The line containing "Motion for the" marks the start. Return it and every later line of the listing below exactly, ending with the last one.

(Data excerpt begins)

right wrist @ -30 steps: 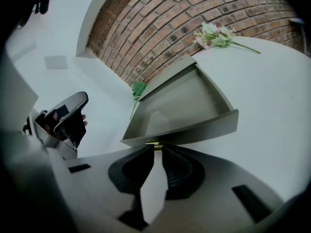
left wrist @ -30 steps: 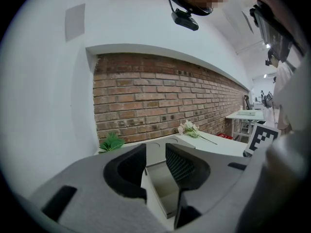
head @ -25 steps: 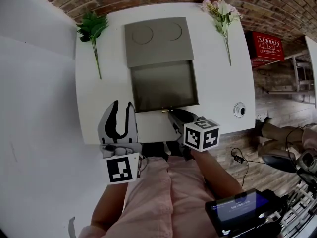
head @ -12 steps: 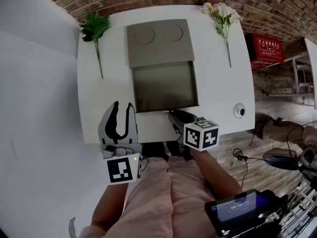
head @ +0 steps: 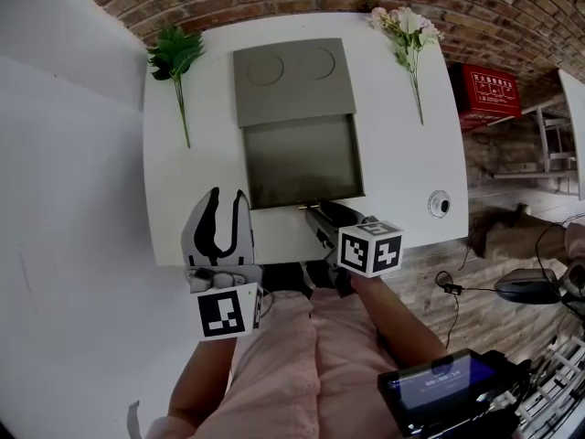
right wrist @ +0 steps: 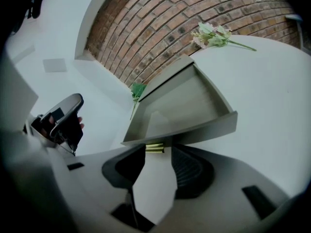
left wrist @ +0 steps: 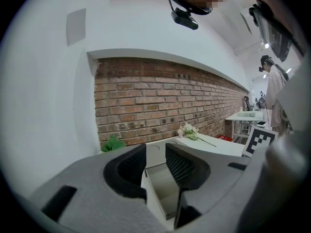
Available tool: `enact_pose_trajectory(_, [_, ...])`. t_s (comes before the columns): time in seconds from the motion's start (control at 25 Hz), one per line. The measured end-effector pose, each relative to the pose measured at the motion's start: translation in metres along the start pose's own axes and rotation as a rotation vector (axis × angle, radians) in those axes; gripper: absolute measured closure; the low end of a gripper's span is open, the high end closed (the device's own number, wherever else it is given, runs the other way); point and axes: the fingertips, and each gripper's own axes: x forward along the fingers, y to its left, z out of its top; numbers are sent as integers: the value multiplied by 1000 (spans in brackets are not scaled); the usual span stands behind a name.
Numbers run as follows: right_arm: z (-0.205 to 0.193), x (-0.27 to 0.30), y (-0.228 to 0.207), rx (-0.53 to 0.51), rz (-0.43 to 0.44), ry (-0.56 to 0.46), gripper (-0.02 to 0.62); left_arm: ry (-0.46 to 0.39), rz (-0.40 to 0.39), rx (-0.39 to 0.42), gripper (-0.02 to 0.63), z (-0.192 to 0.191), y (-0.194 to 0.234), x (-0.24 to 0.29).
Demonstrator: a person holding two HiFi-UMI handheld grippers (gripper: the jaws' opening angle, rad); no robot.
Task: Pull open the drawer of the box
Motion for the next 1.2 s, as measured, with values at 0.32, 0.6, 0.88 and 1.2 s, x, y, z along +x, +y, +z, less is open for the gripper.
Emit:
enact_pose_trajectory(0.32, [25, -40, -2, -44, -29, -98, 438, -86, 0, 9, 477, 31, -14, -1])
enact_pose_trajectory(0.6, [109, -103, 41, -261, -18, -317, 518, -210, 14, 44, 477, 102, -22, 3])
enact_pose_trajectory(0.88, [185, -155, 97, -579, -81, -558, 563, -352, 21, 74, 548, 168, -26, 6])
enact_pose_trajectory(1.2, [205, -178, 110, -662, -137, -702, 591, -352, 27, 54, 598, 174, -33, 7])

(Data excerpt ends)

_Result for this exercise_.
Motion for the next 1.2 s, as measured, with values at 0.32, 0.6, 0.88 and 1.2 s, x, y, z along +x, +y, +z, less is open for the gripper.
Emit:
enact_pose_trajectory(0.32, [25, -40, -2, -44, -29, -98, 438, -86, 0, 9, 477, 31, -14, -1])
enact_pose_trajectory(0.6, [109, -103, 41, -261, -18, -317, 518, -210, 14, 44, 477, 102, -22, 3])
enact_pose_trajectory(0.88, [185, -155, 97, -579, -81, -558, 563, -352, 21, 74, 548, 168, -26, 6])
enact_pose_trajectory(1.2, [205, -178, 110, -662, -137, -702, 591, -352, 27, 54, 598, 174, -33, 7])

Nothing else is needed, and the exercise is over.